PENNSYLVANIA PACE’s HALCION PROSPECTIVE DUR HAS CUT CLAIMS BY 95%
Executive Summary
PENNSYLVANIA PACE's HALCION PROSPECTIVE DUR HAS CUT CLAIMS BY 95% in the first two months of operation. The prospective drug utilization review program specifically instructs pharmacies that reimbursement is prohibited if prescriptions exceed the dosage or treatment duration specified in Upjohn's labeling. In 1991, the program averaged about 5,500 claims monthly for the benzodiazepine. In February and March of this year, claims fell below 300. Pennsylvania's Pharmaceutical Assistance Contract for the Elderly provides outpatient drug coverage for low-income elderly who do not qualify for Medicaid. Halcion (triazolam) was chosen as the first product for the ProDUR program in part because of the publicity surrounding the product's withdrawal by British authorities in October. PACE is planning to expand ProDUR to the entire benzodiazepine/hypnotic class once manufacturers comply with FDA's request to relabel the products to emphasize short-term therapy ("The Pink Sheet" Dec. 16, 1991, T&G-1).
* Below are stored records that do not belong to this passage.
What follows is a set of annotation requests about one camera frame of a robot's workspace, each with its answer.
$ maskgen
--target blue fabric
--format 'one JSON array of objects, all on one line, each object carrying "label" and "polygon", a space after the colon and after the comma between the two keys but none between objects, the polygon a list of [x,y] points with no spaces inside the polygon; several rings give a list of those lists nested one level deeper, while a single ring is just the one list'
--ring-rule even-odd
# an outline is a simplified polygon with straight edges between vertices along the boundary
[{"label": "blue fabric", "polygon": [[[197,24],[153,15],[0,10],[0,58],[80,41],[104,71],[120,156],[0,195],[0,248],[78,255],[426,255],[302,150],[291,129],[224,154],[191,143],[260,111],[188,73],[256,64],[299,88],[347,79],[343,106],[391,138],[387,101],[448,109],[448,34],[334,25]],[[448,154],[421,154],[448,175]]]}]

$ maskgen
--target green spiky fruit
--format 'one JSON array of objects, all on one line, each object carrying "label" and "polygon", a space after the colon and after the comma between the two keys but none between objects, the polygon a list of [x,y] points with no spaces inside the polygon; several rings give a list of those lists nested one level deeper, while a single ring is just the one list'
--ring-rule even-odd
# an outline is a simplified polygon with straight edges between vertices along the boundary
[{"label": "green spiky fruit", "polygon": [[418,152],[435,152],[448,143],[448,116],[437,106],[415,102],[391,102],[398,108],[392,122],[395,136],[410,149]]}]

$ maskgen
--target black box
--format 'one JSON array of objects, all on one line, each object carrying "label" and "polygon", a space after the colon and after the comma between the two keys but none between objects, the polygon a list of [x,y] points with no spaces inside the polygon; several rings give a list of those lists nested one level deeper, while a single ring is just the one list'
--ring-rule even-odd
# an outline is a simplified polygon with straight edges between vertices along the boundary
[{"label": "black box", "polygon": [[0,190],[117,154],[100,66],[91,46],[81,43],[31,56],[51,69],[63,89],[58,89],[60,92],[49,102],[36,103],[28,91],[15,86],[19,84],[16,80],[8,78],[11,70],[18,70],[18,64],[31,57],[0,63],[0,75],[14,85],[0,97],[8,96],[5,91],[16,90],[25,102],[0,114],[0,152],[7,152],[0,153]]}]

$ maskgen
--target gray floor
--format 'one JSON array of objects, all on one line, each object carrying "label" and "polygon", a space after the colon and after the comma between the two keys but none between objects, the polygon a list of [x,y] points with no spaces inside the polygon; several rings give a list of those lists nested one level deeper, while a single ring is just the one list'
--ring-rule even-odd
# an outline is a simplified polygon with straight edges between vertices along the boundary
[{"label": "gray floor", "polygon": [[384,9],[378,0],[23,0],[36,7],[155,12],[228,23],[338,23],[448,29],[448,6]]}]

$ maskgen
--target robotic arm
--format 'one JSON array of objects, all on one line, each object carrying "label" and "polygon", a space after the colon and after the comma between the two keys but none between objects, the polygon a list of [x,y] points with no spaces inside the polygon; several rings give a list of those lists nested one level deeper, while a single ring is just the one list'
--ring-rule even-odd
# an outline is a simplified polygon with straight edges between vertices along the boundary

The ProDUR program permits no pharmacy override of the prescription limits but does allow physicians to appeal the restrictions on a case-by-case basis. PACE has received about 500 appeal letters and approved about 25, with all of the approvals provided to patients with terminal cancer, state officials said. The program is also putting together a ProDUR advisory board to consist of five physicians, five pharmacists, a social worker and a PACE enrollee. PACE plans to expand ProDUR to include all H[2]-receptor antagonists and nonsteroidal anti- inflammatory drugs beginning July 1. While PACE officials said ProDUR is a quality of care rather than cost-containment initiative, they estimate that one-year savings on the high-volume H[2] and NSAID products could reach $18 mil. as a result of coupling drug utilization review with payment denials. PACE has been considering payment limits for H[2] products for some time, after finding evidence of mismedication and long-term use of acute doses ("The Pink Sheet" Sept. 16, 1991, p. 15).